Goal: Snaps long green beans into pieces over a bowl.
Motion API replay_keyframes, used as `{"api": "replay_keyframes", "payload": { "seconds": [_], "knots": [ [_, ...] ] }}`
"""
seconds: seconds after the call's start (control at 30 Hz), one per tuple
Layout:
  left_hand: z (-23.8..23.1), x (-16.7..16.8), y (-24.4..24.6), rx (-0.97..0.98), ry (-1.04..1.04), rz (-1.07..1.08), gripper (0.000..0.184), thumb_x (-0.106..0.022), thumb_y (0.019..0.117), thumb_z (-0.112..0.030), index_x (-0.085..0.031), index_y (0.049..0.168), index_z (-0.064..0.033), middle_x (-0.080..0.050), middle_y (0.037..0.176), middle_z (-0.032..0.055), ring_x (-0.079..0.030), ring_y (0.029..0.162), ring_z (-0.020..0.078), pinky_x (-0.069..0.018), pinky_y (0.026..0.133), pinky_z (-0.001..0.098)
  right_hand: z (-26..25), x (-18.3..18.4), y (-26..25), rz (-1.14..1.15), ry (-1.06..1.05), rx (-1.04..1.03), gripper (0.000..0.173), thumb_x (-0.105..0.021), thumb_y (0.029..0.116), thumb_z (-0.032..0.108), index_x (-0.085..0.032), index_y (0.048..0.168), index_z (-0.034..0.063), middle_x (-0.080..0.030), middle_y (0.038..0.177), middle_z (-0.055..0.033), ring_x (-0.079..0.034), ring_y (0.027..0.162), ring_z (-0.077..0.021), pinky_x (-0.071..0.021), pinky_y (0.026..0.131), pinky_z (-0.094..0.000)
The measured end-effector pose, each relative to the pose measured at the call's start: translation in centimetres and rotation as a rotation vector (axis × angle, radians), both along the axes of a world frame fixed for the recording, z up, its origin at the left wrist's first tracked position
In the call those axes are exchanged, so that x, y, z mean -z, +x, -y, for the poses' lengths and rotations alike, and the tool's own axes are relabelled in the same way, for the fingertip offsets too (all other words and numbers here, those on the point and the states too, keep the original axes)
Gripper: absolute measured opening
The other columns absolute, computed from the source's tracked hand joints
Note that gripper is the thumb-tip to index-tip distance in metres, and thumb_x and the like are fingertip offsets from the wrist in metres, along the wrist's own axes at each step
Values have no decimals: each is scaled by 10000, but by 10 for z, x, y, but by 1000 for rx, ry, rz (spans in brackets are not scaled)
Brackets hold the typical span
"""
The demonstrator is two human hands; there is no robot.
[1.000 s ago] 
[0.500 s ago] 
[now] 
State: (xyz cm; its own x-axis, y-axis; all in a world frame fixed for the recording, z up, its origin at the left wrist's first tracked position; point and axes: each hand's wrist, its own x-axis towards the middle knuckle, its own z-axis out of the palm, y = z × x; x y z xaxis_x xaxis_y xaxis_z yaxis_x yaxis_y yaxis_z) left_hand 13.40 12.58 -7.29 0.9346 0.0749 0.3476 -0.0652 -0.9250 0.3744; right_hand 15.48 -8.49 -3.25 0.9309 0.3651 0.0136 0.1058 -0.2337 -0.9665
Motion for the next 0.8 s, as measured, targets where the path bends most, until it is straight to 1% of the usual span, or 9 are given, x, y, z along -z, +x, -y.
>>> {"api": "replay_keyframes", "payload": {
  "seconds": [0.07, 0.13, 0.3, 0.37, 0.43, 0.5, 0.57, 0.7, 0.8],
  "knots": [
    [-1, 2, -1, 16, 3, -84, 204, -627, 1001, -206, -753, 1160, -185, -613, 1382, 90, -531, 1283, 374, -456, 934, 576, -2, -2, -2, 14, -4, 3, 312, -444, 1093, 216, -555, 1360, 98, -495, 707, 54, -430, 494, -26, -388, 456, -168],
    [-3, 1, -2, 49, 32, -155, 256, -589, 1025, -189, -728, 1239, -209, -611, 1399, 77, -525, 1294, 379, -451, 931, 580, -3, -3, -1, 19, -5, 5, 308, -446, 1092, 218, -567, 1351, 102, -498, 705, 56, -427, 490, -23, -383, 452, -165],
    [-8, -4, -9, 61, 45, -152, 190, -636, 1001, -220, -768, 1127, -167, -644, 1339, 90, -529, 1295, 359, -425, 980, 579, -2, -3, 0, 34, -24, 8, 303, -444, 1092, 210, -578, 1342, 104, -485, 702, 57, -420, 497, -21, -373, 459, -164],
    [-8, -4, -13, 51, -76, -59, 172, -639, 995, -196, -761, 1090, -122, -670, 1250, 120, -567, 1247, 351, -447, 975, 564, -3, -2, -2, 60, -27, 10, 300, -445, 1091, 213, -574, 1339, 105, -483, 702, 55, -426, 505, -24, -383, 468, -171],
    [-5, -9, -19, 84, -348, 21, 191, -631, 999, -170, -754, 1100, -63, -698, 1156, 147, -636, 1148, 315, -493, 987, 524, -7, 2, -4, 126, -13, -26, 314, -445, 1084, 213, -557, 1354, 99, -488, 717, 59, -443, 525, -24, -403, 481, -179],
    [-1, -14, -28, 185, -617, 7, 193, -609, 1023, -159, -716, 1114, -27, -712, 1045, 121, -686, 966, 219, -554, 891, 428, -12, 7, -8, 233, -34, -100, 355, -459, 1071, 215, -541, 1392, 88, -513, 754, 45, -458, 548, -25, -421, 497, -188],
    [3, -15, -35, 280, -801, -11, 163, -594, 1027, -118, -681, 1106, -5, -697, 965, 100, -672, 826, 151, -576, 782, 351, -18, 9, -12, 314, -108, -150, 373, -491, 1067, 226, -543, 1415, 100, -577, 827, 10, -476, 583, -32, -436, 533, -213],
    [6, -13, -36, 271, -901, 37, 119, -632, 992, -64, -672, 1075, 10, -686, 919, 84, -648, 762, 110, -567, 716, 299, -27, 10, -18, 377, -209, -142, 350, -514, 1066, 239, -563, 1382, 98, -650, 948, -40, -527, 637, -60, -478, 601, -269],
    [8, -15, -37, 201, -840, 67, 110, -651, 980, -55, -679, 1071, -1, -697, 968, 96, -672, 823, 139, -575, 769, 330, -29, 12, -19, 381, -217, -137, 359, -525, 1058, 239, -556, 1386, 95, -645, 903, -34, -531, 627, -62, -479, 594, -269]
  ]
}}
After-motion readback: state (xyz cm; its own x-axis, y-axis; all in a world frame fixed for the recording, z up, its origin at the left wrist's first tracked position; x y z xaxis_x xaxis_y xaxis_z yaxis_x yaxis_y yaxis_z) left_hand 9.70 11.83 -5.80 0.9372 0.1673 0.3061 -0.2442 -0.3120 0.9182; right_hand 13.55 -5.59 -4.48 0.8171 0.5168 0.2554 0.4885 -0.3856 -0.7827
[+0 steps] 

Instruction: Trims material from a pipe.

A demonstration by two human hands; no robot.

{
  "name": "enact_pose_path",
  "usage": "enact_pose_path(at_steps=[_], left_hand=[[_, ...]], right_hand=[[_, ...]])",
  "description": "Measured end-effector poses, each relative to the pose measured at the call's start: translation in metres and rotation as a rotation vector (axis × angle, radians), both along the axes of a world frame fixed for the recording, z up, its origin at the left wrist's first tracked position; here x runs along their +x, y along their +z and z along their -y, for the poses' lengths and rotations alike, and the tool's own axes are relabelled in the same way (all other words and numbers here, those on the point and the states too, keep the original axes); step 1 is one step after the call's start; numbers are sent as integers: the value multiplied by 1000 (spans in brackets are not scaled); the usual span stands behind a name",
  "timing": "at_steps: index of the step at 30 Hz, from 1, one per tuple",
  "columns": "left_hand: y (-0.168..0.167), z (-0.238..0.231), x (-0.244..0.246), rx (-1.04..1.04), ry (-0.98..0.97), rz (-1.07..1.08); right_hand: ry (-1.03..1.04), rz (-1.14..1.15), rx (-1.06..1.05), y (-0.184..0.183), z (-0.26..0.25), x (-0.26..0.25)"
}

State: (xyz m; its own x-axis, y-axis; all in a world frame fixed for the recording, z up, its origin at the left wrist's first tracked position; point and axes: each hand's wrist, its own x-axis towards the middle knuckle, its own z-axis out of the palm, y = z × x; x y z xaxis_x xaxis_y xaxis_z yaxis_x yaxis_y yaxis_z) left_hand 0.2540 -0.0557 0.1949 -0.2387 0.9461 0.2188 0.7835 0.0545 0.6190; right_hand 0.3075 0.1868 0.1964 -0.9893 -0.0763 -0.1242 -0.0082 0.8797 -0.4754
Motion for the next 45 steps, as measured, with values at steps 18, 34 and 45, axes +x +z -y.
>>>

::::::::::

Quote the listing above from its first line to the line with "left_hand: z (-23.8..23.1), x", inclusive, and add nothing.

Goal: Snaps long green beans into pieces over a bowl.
Motion API replay_keyframes, used as `{"api": "replay_keyframes", "payload": { "seconds": [_], "knots": [ [_, ...] ] }}`
"""
seconds: seconds after the call's start (control at 30 Hz), one per tuple
Layout:
  left_hand: z (-23.8..23.1), x (-16.7..16.8), y (-24.4..24.6), rx (-0.97..0.98), ry (-1.04..1.04), rz (-1.07..1.08), gripper (0.000..0.184), thumb_x (-0.106..0.022), thumb_y (0.019..0.117), thumb_z (-0.112..0.030), index_x (-0.085..0.031), index_y (0.049..0.168), index_z (-0.064..0.033), middle_x (-0.080..0.050), middle_y (0.037..0.176), middle_z (-0.032..0.055), ring_x (-0.079..0.030), ring_y (0.029..0.162), ring_z (-0.020..0.078), pinky_x (-0.069..0.018), pinky_y (0.026..0.133), pinky_z (-0.001..0.098)

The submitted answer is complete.